L’avantage que nous avons est que les espèces rares comme les bonobos, et les gorilles, vivent essentiellement dans les aires protégées.  Si nous prenons le cas des chimpanzés, chez nous cette espèce vit dans la forêt, mais l’exploitation de cette forêt chez nous est sélective. Ce qui assure leur survie. Mais nous ne pouvons pas nous en réjouir”, a précisé monsieur Ilanga.  » En plus de la loi relative à la conservation de la nature qui recommande que 15% du territoire national soit transformé en un réseau d’aires protégées,  nous sommes dans la déclaration de Nagoya, où nous acceptons d’aller jusqu’à 17%« .

La conservation communautaire comme une alternative

La République démocratique du Congo est l’un des pays qui disposent aujourd’hui d’une loi sur la conservation des espèces sauvage. Malgré l’existence de cette loi, la faune de la RDC reste confrontée aux multiples difficultés liées notamment à la faiblesse de l’appareil judiciaire, la corruption et à l’inefficacité des efforts.

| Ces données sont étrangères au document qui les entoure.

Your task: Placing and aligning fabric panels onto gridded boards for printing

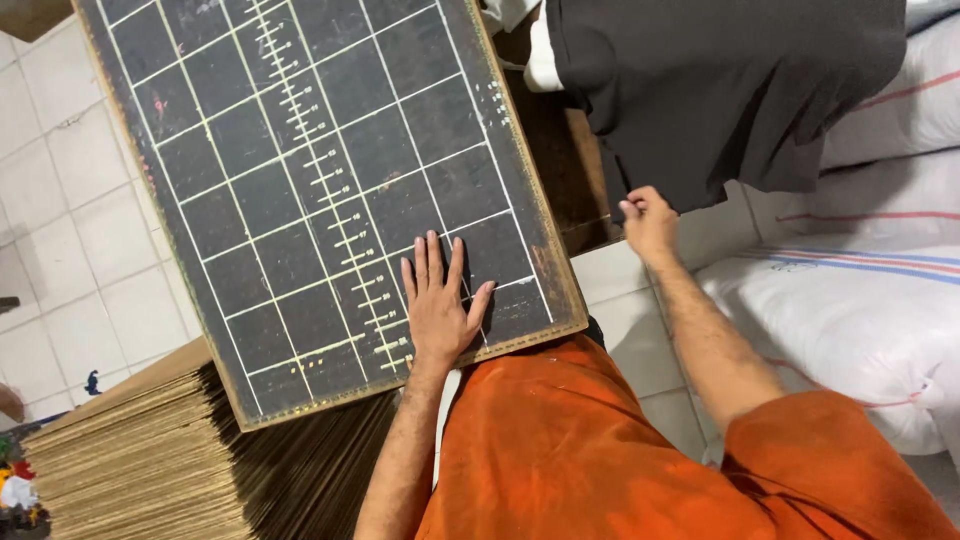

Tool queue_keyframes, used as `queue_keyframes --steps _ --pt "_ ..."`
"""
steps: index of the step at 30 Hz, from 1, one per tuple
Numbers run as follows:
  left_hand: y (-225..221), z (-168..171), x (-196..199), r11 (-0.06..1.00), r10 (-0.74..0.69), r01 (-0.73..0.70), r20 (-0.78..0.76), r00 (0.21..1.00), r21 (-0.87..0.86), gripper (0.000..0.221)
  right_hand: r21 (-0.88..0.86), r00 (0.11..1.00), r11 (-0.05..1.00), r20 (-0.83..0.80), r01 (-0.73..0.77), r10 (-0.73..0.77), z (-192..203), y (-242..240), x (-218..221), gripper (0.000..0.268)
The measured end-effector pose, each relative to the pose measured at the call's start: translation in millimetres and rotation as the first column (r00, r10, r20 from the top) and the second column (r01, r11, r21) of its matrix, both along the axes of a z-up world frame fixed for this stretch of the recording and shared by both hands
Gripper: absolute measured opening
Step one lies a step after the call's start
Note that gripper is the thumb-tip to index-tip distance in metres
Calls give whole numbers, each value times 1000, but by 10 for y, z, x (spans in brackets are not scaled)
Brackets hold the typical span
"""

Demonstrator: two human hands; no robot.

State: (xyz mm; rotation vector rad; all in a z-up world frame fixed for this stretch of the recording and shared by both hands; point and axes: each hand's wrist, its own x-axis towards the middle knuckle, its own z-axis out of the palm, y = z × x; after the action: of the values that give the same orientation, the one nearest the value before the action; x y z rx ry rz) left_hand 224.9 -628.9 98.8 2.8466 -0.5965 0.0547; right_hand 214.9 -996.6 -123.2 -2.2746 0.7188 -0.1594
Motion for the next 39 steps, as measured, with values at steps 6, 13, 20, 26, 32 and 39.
queue_keyframes --steps 6,13,20,26,32,39 --pt "147 -56 -290 998 -52 53 46 998 -34 73 -29 974 997 215 -67 72 534 -1529 -131 28" --pt "646 -117 -948 978 -192 196 61 980 -72 74 787 645 488 601 -376 -472 2773 -665 -1039 27" --pt "1290 456 -1880 756 -317 198 -84 945 -624 90 707 842 549 540 -445 -12 2857 1829 -2008 30" --pt "1661 401 -2649 389 -328 60 -78 941 -919 74 608 731 409 521 -680 441 3249 3544 -2440 18" --pt "2079 424 -2974 382 -92 -82 -126 988 -921 10 753 794 255 558 -607 242 3261 3674 -2533 20" --pt "2681 -181 -3169 530 150 -213 -156 976 -821 40 697 785 458 619 -552 5 4220 3659 -2605 22"
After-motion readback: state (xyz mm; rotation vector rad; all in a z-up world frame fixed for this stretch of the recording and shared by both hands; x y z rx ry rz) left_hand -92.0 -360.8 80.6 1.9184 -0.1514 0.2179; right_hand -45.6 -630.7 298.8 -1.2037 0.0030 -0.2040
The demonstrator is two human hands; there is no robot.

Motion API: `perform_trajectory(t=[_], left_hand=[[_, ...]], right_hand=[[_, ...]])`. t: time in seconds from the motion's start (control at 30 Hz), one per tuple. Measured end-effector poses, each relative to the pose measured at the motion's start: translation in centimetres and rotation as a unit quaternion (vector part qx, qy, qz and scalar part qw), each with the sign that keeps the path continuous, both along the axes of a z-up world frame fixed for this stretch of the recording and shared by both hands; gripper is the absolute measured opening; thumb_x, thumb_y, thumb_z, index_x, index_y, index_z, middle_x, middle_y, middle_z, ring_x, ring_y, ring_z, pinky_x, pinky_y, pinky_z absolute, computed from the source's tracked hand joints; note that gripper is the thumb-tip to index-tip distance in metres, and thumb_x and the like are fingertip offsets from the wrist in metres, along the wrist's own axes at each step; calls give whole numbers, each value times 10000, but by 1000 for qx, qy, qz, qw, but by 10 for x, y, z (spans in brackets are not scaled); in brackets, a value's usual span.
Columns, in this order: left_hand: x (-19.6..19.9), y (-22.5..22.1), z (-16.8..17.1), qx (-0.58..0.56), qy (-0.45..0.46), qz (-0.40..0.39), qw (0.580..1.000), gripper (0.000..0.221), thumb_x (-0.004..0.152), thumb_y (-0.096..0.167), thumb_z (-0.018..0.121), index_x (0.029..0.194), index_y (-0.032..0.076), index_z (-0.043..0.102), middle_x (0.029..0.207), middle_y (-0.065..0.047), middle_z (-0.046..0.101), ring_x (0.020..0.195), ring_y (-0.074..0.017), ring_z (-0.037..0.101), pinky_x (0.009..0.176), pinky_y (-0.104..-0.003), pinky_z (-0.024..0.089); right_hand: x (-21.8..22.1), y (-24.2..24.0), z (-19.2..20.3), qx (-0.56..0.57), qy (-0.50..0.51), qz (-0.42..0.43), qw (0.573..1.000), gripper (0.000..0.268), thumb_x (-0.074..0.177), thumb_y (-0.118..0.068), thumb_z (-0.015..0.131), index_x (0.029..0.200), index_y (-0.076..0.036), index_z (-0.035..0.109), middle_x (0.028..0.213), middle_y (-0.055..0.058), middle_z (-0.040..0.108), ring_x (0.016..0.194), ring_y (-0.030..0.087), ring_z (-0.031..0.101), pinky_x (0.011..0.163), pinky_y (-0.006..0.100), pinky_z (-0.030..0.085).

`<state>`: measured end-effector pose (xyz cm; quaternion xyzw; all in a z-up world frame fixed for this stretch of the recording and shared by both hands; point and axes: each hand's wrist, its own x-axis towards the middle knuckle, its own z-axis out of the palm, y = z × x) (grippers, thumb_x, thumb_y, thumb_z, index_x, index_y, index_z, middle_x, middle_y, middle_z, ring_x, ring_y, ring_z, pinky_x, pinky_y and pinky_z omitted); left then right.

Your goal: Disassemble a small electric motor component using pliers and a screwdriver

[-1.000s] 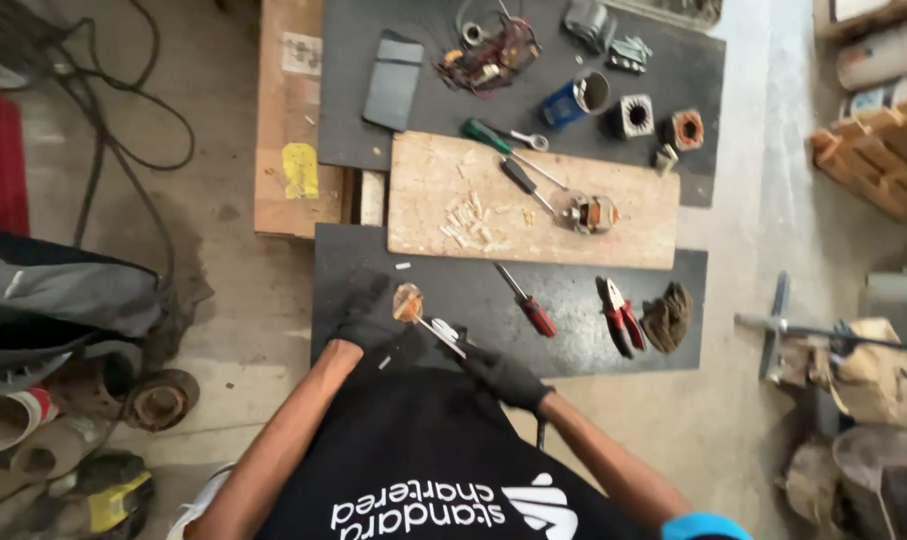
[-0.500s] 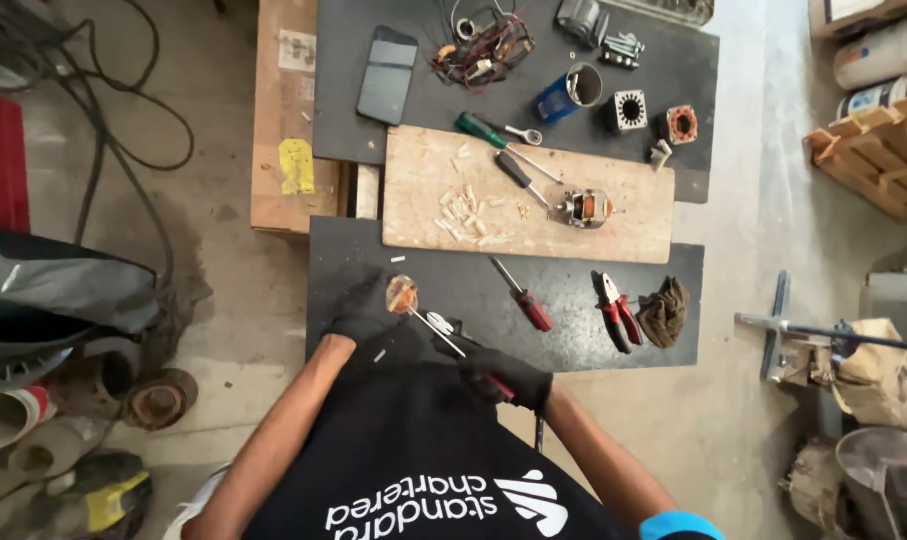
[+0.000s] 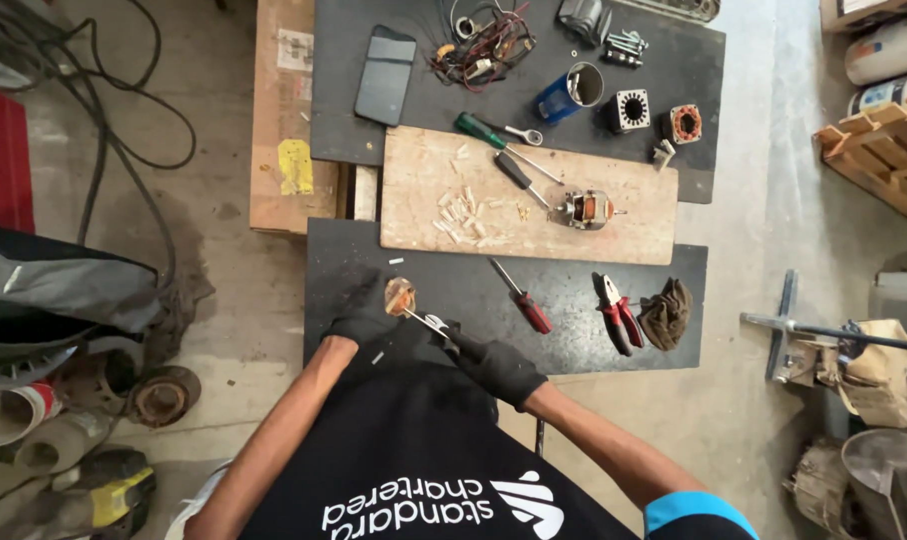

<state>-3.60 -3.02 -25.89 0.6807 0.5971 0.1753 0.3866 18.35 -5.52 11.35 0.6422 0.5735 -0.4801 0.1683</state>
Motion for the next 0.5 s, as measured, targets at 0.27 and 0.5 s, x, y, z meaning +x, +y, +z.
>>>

Plusieurs conflits qui opposent l’Etat aux communautés riveraines des aires protégées exacerbent également la descente aux enfers des espèces de faunes. Souvent, les braconniers se trouvent dans les communautés et parfois, ils prêtent allégeances aux groupes armés qui écument dans les aires protégées surtout dans la partie est de la république.

Face à ces menaces persistantes, des organisations et communautés essaient de mettre en place un autre modèle de conservation dites « communautaire ».

A près de 400 kilomètres de Kinshasa, l’ONG Mbou Mon Tour expérimente depuis une dizaine d’années, la conservation communautaire des Bonobo de Bolobo.

« Tout est parti d’une initiative communautaire basée sur l’interdit sur le Bonobo. Selon une anecdote, le Bonobo est un humain qui, à cause de n’avoir pas payé sa dette, a préféré s’enfuir dans la forêt. Depuis nos ancêtres, nous considérons le Bonobo comme l’un de nos ancêtres. Voilà pourquoi nous gardons l’interdit sur sa chère« , nous révèle Jean-Christophe Bokika, président du Conseil d’administration de Mbou Mon Tour.

La conservation communautaire faite par Mbou Mon Tour, est une initiative qui se présente aujourd’hui comme un modèle de développement basé sur la conservation de ce grand singe. Pour aider les communautés à tirer profit de la conservation de ce chimpanzé nain, l’ONG a mis en place des projets notamment ceux de recherches scientifiques qui attirent des chercheurs internationaux, et l’éco tourisme.

Avec l’appui des partenaires dont le WWF, plusieurs projets de conservation ont été mis en place, ce qui a permis de créer des emplois et d’améliorer les conditions de vie de plusieurs ménages dans ce coin de la RDC.

Au regard des menaces multiformes qui pèsent sur les espèces de faune de manière générale et de chimpanzé particulièrement, l’Afrique devrait se mobiliser pour préserver sa méga biodiversité utile à la survie de ses forêts et de la population humaine.

Des politiques sectorielles et de financements conséquents devront être mis en place pour préserver ces forêts et la diversité biologique qu’elle contiennent  sans quoi, les forêts tropicales pourraient disparaître un jour, comme cela a été le cas avec ce qui est aujourd’hui le désert du Sahara, qui selon plusieurs chercheurs était aussi une luxuriante forêt tropicale.